- _Work instructions_: Everything from the line containing "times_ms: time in" to the last line of the listing below, inclusive, is what you should output, exactly as it appears.
::: Input data
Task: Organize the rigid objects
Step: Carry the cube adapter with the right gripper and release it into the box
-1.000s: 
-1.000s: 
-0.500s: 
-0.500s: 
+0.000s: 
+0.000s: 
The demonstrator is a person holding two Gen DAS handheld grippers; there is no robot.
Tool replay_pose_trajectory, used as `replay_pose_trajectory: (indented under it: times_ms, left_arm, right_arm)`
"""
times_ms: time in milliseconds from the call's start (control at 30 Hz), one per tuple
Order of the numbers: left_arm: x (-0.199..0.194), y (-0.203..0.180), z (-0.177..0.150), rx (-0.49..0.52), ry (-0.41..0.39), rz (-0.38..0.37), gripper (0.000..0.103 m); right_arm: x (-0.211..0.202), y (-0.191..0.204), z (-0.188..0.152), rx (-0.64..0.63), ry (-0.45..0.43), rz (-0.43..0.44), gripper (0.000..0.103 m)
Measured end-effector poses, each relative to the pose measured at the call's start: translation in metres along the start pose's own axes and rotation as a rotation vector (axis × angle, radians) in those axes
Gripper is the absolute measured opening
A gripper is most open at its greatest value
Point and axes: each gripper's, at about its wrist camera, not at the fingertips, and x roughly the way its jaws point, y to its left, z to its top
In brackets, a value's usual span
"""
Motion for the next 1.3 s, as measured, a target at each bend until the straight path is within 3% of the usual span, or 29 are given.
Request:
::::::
- _Worked solution_:
times_ms: time in milliseconds from the call's start (control at 30 Hz), one per tuple
Order of the numbers: left_arm: x (-0.199..0.194), y (-0.203..0.180), z (-0.177..0.150), rx (-0.49..0.52), ry (-0.41..0.39), rz (-0.38..0.37), gripper (0.000..0.103 m); right_arm: x (-0.211..0.202), y (-0.191..0.204), z (-0.188..0.152), rx (-0.64..0.63), ry (-0.45..0.43), rz (-0.43..0.44), gripper (0.000..0.103 m)
Measured end-effector poses, each relative to the pose measured at the call's start: translation in metres along the start pose's own axes and rotation as a rotation vector (axis × angle, radians) in those axes
Gripper is the absolute measured opening
A gripper is most open at its greatest value
Point and axes: each gripper's, at about its wrist camera, not at the fingertips, and x roughly the way its jaws point, y to its left, z to its top
In brackets, a value's usual span
"""
Motion for the next 1.3 s, as measured, a target at each bend until the straight path is within 3% of the usual span, or 29 are given.
Request:

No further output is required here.